▸ Aim of the exercise:
The material must be repeated exactly, with every line intact.

[[ Given information, beginning ]]

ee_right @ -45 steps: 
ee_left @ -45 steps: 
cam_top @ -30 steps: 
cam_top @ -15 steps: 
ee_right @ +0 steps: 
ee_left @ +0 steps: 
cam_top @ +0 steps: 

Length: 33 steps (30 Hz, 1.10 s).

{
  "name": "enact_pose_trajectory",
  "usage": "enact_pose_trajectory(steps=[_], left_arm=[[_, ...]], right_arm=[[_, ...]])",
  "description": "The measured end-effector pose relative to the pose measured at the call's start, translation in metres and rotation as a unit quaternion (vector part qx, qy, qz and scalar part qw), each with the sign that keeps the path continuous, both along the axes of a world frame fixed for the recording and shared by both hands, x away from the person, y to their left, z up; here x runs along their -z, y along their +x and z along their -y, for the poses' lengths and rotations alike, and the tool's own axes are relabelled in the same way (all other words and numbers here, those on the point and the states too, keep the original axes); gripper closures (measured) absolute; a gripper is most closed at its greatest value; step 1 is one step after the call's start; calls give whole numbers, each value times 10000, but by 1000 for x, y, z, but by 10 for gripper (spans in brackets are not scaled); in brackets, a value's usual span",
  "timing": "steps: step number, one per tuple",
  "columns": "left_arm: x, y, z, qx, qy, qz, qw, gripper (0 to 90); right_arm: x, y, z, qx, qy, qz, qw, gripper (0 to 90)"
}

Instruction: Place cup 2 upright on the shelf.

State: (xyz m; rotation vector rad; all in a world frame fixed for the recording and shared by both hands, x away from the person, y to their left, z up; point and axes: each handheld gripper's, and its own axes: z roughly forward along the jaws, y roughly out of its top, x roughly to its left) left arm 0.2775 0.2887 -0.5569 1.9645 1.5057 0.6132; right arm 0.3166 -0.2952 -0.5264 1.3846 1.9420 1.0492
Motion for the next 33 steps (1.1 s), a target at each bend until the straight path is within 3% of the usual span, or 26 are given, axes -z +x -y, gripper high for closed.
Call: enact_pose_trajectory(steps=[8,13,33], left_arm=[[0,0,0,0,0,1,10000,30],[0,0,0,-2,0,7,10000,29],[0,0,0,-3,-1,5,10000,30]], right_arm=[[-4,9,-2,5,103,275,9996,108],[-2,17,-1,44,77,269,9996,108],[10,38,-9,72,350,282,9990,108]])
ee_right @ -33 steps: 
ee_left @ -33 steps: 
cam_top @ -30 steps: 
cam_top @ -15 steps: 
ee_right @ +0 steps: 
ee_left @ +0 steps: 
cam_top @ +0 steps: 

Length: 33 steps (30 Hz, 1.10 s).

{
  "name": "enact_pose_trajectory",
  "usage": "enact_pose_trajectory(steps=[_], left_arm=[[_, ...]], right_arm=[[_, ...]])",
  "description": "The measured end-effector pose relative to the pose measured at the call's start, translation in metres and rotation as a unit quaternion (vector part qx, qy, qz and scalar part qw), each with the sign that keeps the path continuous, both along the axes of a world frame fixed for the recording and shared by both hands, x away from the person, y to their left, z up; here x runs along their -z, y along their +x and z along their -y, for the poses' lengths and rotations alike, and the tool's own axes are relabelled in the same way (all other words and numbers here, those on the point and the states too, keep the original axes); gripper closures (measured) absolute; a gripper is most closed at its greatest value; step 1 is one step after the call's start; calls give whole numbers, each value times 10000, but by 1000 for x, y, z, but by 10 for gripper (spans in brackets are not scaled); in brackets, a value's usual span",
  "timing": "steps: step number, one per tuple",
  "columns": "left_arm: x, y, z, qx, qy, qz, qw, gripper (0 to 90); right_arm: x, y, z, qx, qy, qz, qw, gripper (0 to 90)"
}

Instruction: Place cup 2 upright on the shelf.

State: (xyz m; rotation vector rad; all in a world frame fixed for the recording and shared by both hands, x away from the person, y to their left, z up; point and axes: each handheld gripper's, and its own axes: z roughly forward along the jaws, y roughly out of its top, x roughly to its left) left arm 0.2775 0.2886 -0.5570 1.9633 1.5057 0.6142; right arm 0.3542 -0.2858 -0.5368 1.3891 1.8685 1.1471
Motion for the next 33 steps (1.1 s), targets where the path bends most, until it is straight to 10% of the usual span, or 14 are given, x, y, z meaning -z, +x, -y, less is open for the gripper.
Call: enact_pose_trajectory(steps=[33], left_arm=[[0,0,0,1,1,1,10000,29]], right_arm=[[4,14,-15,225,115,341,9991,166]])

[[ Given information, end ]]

▸ Task result:
ee_right @ -45 steps: 
ee_left @ -45 steps: 
cam_top @ -30 steps: 
cam_top @ -15 steps: 
ee_right @ +0 steps: 
ee_left @ +0 steps: 
cam_top @ +0 steps: 

Length: 33 steps (30 Hz, 1.10 s).

{
  "name": "enact_pose_trajectory",
  "usage": "enact_pose_trajectory(steps=[_], left_arm=[[_, ...]], right_arm=[[_, ...]])",
  "description": "The measured end-effector pose relative to the pose measured at the call's start, translation in metres and rotation as a unit quaternion (vector part qx, qy, qz and scalar part qw), each with the sign that keeps the path continuous, both along the axes of a world frame fixed for the recording and shared by both hands, x away from the person, y to their left, z up; here x runs along their -z, y along their +x and z along their -y, for the poses' lengths and rotations alike, and the tool's own axes are relabelled in the same way (all other words and numbers here, those on the point and the states too, keep the original axes); gripper closures (measured) absolute; a gripper is most closed at its greatest value; step 1 is one step after the call's start; calls give whole numbers, each value times 10000, but by 1000 for x, y, z, but by 10 for gripper (spans in brackets are not scaled); in brackets, a value's usual span",
  "timing": "steps: step number, one per tuple",
  "columns": "left_arm: x, y, z, qx, qy, qz, qw, gripper (0 to 90); right_arm: x, y, z, qx, qy, qz, qw, gripper (0 to 90)"
}

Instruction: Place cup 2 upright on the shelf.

State: (xyz m; rotation vector rad; all in a world frame fixed for the recording and shared by both hands, x away from the person, y to their left, z up; point and axes: each handheld gripper's, and its own axes: z roughly forward along the jaws, y roughly out of its top, x roughly to its left) left arm 0.2775 0.2887 -0.5569 1.9645 1.5057 0.6132; right arm 0.3166 -0.2952 -0.5264 1.3846 1.9420 1.0492
Motion for the next 33 steps (1.1 s), a target at each bend until the straight path is within 3% of the usual span, or 26 are given, axes -z +x -y, gripper high for closed.
Call: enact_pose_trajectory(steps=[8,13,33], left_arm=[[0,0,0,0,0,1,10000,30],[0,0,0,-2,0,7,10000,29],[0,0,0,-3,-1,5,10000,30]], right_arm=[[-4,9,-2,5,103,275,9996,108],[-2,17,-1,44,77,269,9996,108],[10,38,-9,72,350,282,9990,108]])
ee_right @ -33 steps: 
ee_left @ -33 steps: 
cam_top @ -30 steps: 
cam_top @ -15 steps: 
ee_right @ +0 steps: 
ee_left @ +0 steps: 
cam_top @ +0 steps: 

Length: 33 steps (30 Hz, 1.10 s).

{
  "name": "enact_pose_trajectory",
  "usage": "enact_pose_trajectory(steps=[_], left_arm=[[_, ...]], right_arm=[[_, ...]])",
  "description": "The measured end-effector pose relative to the pose measured at the call's start, translation in metres and rotation as a unit quaternion (vector part qx, qy, qz and scalar part qw), each with the sign that keeps the path continuous, both along the axes of a world frame fixed for the recording and shared by both hands, x away from the person, y to their left, z up; here x runs along their -z, y along their +x and z along their -y, for the poses' lengths and rotations alike, and the tool's own axes are relabelled in the same way (all other words and numbers here, those on the point and the states too, keep the original axes); gripper closures (measured) absolute; a gripper is most closed at its greatest value; step 1 is one step after the call's start; calls give whole numbers, each value times 10000, but by 1000 for x, y, z, but by 10 for gripper (spans in brackets are not scaled); in brackets, a value's usual span",
  "timing": "steps: step number, one per tuple",
  "columns": "left_arm: x, y, z, qx, qy, qz, qw, gripper (0 to 90); right_arm: x, y, z, qx, qy, qz, qw, gripper (0 to 90)"
}

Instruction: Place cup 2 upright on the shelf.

State: (xyz m; rotation vector rad; all in a world frame fixed for the recording and shared by both hands, x away from the person, y to their left, z up; point and axes: each handheld gripper's, and its own axes: z roughly forward along the jaws, y roughly out of its top, x roughly to its left) left arm 0.2775 0.2886 -0.5570 1.9633 1.5057 0.6142; right arm 0.3542 -0.2858 -0.5368 1.3891 1.8685 1.1471
Motion for the next 33 steps (1.1 s), targets where the path bends most, until it is straight to 10% of the usual span, or 14 are given, x, y, z meaning -z, +x, -y, less is open for the gripper.
Call: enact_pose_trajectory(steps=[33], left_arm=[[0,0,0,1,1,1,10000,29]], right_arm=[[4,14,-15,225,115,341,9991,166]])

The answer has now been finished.